I like the design of CBOR but my big question is how much code-size and
memory-size and performance it actually buys you.  My experience is that
the performance of software that parses XML & JSON is often dominated by
memory allocation as it builds the structures to hold the parsed data.  Do
we have any data? -T

On Mon, Aug 5, 2013 at 10:43 AM, Joe Hildebrand (jhildebr) <
jhildebr@cisco.com> wrote:

> Sorry, my response is also correspondingly long.  There are some original
> comments at the end that are not just responses to Martin.
>
> On 7/30/13 9:05 AM, "Martin Thomson" <martin.thomson@gmail.com> wrote:
>
> >I'm glad that I held this review until Paul's appsarea presentation.
> >This made it very clear to me that the types of concerns I have are
> >considered basically irrelevant by the authors because they aren't
> >interested in changing the design goals.  I don't find the specific
> >design goals to be interesting and am of the opinion that the goals
> >are significant as a matter of general application.  I hope that is
> >clear from my review.
>
> I don't think you made it clear which of the design goals you thought
> weren't interesting.  I'll give my take on each of them here:
>
> > 1.  The representation must be able to unambiguously encode most
> > common data formats used in Internet standards.
>
>
> Seems reasonable.  For example, dates *do* come up quite often (e.g.
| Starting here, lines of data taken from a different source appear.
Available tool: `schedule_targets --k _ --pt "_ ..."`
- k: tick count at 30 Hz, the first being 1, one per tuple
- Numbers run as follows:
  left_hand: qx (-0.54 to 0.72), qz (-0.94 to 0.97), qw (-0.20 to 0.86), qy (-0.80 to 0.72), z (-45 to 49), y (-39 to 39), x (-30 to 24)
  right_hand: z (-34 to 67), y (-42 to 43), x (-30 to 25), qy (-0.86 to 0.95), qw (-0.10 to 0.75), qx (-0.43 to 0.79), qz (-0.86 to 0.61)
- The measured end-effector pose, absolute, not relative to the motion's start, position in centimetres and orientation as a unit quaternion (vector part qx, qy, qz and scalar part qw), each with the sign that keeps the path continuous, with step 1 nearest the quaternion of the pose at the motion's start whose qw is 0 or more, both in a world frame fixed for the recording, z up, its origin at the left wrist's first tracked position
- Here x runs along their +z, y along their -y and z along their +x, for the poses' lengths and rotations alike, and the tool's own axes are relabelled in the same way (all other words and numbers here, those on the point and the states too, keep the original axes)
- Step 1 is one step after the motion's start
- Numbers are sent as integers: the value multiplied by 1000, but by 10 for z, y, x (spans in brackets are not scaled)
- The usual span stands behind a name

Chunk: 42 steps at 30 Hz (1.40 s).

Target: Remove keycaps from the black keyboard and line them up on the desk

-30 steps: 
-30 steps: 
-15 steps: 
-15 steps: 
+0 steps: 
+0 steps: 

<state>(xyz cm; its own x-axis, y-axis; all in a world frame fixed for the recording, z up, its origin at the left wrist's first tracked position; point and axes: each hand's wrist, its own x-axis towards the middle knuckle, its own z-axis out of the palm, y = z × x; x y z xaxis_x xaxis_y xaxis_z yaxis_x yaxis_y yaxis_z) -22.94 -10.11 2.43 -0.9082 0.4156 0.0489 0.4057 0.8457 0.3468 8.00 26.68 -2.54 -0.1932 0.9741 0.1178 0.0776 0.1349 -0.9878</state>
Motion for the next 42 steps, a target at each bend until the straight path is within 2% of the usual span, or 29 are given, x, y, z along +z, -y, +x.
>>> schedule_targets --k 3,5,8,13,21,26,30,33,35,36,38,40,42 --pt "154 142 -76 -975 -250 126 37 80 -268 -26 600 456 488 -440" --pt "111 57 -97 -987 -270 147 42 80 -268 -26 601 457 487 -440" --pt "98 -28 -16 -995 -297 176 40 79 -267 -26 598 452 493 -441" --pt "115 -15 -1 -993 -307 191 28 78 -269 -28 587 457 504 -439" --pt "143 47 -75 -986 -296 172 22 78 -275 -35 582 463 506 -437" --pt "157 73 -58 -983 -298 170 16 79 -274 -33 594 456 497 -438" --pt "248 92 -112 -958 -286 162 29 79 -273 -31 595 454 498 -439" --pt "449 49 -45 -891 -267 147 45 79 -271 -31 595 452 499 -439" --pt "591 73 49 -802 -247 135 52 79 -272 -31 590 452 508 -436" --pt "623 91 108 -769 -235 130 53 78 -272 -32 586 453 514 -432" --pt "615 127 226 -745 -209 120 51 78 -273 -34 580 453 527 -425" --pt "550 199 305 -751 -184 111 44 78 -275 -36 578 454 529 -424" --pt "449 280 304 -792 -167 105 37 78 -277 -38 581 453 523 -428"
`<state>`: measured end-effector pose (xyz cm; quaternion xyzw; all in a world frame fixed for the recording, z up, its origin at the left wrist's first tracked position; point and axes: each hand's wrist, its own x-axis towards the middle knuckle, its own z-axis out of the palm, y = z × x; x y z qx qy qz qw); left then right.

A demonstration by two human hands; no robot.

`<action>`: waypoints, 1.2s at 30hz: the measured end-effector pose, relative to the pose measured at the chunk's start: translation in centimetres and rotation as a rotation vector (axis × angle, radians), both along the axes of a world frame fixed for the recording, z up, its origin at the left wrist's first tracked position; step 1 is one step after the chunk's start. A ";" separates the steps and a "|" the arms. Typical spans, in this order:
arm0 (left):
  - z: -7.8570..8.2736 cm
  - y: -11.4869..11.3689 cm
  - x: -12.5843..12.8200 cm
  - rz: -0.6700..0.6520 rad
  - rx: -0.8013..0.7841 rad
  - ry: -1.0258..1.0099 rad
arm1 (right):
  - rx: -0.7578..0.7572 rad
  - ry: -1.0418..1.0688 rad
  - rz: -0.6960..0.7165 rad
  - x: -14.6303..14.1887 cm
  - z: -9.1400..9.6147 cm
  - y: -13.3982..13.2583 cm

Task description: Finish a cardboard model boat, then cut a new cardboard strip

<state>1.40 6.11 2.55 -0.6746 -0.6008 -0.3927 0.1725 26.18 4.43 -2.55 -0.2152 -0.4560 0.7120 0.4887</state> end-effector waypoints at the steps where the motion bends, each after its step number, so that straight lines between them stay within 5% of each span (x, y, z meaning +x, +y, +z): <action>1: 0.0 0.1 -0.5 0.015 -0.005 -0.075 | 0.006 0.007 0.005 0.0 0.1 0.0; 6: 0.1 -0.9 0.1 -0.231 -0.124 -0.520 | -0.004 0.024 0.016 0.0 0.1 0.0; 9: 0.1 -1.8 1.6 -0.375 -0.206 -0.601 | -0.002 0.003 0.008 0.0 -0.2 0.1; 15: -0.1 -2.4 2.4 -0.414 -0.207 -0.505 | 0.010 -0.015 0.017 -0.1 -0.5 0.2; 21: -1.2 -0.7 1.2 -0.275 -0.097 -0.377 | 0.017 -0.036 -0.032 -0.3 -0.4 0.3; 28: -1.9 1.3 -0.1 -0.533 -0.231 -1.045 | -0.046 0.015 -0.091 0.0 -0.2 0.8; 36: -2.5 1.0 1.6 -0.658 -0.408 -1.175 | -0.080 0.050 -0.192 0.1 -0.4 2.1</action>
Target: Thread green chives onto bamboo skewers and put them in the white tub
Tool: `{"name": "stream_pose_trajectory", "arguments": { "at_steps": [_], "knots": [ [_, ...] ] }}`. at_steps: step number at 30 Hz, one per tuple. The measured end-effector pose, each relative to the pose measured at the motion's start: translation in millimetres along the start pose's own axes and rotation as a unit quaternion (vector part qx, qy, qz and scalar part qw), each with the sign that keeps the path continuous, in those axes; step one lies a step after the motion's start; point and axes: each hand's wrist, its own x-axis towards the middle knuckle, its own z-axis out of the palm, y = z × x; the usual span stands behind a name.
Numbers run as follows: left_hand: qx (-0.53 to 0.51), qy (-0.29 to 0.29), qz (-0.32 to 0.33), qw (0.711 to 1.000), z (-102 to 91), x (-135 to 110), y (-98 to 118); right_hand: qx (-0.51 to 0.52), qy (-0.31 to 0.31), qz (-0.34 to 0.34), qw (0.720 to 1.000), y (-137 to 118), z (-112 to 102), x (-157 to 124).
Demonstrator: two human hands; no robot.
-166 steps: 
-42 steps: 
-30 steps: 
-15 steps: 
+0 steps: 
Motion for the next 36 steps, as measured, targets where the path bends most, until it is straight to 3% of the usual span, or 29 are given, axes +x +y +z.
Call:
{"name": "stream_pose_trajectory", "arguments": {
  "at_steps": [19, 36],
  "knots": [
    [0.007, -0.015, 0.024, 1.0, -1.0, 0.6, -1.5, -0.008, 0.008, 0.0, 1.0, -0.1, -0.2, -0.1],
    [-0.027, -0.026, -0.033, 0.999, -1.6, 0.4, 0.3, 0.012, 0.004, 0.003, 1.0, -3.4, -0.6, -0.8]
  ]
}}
MIME
> headers).
>
> > 2.  The code for an encoder or parser must be able to be compact in
> > order to support systems with very limited memory and processor
> > power and instruction sets.
>
>
> Seems reasonable, particularly if you're targeting embedded devices and
> sensors.  One of the other corollaries they ought to mention here is that
> devices that have small implementations should be able to receive a subset
> of the value of the format, implementing only the parts that they need to
> and skipping everything they don't understand.
>
> > 3.  Data must be able to be parsed without a schema description.
>
>
> I'd put this first.  It's an absolute must-have for future extensibility.
>
>
> > 4.  The serialization must be reasonably compact, but data
> > compactness is secondary to code compactness for the encoder and
> > parser.
>
>
> This is one of the things that people don't like about XML, which leads
> them to come up with aggressively complicated approaches like EXI.  I
> might argue that it's a little more important than code compactness for my
> use cases, but I think CBOR currently strikes an adequate balance.
>
> > 5.  The format must be applicable to both constrained nodes and high-
> > volume applications.
>
> In IoT applications, both will be true at the same time, so I like this
> requirement.  Low CPU usually means less battery usage anyway.
>
>
> > 6.  The format must support all JSON data types for conversion to and
> > from JSON.
>
>
> Why not?  There are some bits that don't convert quite cleanly enough to
> JSON, but it's pretty close.
>
> > 7.  The format must be extensible, with the extended data being able
> > to be parsed by earlier parsers.
>
>
> This is interesting, and I would be willing to give up several kinds of
> extensibility to get more simplicity.  Perhaps this is your greatest
> issue, and I don't think you are necessarily wrong.
>
>
>
> >I have reviewed the mailing list feedback, and it's not clear to me
> >that there is consensus to publish this.  It might be that the dissent
> >that I have observed is not significant in Barry's learned judgment,
> >or that this is merely dissent on design goals and therefore
> >irrelevant.  The fact that this work isn't a product of a working
> >group still concerns me.  I'm actually interested in why this is
> >AD-sponsored rather than a working group product.
>
> I think this draft is interesting, and might benefit from a short-lived
> working group to ensure that enough people have reviewed it.  As well, I
> think there might need to be a BCP70-style document that explores how to
> design protocols using CBOR, after we've got some implementation
> experience.
>
> I do think that rather a lot of the dissent from the list was heard and
> incorporated, including streaming, which I personally think is an
> over-complication, but others really seemed to want.
>
> >Major issues:
> >My major concerns with this document might be viewed as disagreements
> >with particular design choices.  And, I consider it likely that the
> >authors will conclude that the document is still worth publishing as
> >is, or perhaps with some minor changes.  In the end, I have no issue
> >with that, but expect that the end result will be that the resulting
> >RFC is ignored.
>
> I don't agree that CBOR will be ignored if published in the current form,
> but I do believe it could use a little more review and polish.
>
> >What would cause this to be tragic, is if publication of this were
> >used to prevent other work in this area from subsequently being
> >published.  (For those drawing less-than-charitable inferences from
> >this, I have no desire to throw my hat into this particular ring,
> >except perhaps in jest [1].)
>
> There will be other formats, even if this is published.
>
>
> >This design is far too complex and large.  Regardless of how
> >well-considered it might be, or how well this meets the stated design
> >goals, I can't see anything but failure in this document's future.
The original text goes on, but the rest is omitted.